Consider a separable Hilbert space $\mathcal H$ and the bounded linear operators $B(\mathcal H)$.
Consider a function $T: [0, \infty) \to B(\mathcal H)$, under what assumptions on $T(t)$ is it true that
$$\big(\int_0^c T(t) \, dt \big) (x) = \int_0^c T(t)x \, dt \ , \ \ \ \forall x \in \mathcal H , c \in (0, \infty)$$
for the Bochner integral? I am aware of a similar question for semigroups of BLO on Banach spaces,The Bochner integral about a semigroup of bounded linear operators on a Banach space, but I am interested in general operator-valued functions.
Functional Analysis – Bochner Integral of Operator-Valued Functions
fa.functional-analysisintegrationoperator-theory
Best Answer
I understand you assume that $T:[0,c]\to\mathcal{B(H)}$ is Bochner integrable in order to write $\int_0^c T(t)dt$ as Bochner integral. Then for any $x\in\mathcal H$ the map $ [0,c]\ni t\mapsto \mathcal H$ is also Bochner integrable and the identity you wrote holds. More generally: for a measure situation $(X,\mathcal S,\mu)$, a couple of B-spaces $\mathbb E$ and $\mathbb F$, a bounded linear operator $L:\mathbb E\to \mathbb F$, and a Bochner integrable map $f:X\to \mathbb E$, the composition $L\circ f:X\to \mathbb F$ is Bochner integrable and $\int_X L f(u) d\mu(u)=L\int_X f(u))d\mu(u)$ (in your case $L$ is the evaluation map $\mathcal{B(H)}\ni A\mapsto Ax\in\mathcal H$).
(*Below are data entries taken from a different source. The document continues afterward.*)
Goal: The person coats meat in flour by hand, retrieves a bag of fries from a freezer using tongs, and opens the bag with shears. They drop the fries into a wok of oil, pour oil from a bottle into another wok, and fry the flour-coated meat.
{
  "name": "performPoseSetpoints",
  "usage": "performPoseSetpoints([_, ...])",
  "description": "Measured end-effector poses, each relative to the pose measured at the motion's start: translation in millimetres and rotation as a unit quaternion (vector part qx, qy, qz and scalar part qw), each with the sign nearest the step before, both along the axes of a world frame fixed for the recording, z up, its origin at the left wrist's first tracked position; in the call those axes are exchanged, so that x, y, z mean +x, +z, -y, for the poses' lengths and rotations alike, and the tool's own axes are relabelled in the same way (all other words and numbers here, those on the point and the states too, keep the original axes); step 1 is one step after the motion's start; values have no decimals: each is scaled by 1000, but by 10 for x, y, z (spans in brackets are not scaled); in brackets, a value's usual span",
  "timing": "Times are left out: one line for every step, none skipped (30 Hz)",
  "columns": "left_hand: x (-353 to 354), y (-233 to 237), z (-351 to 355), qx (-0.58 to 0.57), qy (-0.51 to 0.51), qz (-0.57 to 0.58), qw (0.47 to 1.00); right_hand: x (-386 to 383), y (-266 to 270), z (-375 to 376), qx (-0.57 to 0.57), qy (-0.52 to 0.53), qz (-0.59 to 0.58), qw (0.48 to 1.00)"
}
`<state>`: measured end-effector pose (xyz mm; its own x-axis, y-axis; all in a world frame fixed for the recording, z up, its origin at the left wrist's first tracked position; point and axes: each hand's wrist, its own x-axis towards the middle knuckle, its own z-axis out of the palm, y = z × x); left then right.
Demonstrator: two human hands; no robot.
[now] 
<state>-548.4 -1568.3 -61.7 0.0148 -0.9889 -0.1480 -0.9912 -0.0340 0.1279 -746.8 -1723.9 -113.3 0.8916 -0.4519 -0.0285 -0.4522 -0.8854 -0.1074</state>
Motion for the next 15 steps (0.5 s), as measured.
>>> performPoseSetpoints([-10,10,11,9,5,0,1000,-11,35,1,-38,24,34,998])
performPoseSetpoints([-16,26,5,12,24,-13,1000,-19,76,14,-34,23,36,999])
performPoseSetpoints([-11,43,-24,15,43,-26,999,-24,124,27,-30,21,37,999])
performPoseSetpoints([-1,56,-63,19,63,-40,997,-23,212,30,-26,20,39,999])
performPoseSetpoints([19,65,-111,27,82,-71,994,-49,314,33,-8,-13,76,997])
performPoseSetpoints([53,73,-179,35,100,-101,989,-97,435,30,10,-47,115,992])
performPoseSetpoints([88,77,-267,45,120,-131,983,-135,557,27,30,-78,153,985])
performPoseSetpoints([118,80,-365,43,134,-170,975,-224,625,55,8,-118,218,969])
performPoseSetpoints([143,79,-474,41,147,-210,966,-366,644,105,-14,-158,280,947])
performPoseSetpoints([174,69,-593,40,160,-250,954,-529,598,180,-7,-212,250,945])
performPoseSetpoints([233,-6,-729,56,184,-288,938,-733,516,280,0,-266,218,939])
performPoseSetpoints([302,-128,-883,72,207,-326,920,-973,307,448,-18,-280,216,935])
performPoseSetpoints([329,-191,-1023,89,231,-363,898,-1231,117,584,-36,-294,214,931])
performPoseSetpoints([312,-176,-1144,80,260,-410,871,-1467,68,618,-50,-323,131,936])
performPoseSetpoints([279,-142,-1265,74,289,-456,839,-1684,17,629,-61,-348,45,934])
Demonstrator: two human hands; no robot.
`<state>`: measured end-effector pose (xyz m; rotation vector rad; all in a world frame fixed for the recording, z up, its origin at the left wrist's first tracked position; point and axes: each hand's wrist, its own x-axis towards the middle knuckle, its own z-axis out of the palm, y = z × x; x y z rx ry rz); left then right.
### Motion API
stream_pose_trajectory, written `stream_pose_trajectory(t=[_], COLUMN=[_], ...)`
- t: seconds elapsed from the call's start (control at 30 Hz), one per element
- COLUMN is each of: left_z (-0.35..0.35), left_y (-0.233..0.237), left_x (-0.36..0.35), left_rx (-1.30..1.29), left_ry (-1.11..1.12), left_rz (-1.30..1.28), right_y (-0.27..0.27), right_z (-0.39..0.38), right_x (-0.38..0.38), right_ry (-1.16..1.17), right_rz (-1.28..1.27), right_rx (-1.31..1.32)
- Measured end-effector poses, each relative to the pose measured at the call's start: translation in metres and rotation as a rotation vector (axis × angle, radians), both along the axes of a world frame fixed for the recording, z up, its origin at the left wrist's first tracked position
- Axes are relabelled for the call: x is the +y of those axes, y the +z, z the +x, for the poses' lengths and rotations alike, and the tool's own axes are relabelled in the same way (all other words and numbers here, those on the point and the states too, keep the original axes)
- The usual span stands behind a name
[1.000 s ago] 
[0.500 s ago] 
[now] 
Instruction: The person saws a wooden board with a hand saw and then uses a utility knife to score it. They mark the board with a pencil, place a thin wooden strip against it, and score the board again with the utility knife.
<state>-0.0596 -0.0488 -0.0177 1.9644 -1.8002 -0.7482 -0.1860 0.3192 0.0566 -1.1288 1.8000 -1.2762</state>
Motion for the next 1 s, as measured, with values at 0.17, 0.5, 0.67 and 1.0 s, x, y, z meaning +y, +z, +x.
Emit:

(The proof is immediate if $f:=v\chi_S$ with $v\in\mathbb E$ and $S\in\mathcal S$; by linearity it generalizes immediately to integrable simple functions $f:X\to \mathbb E$; it further generalizes immediately to $f\in \mathcal L^1(\mu,\mathbb E)$, by the very definition of Bochner integrable function and integral).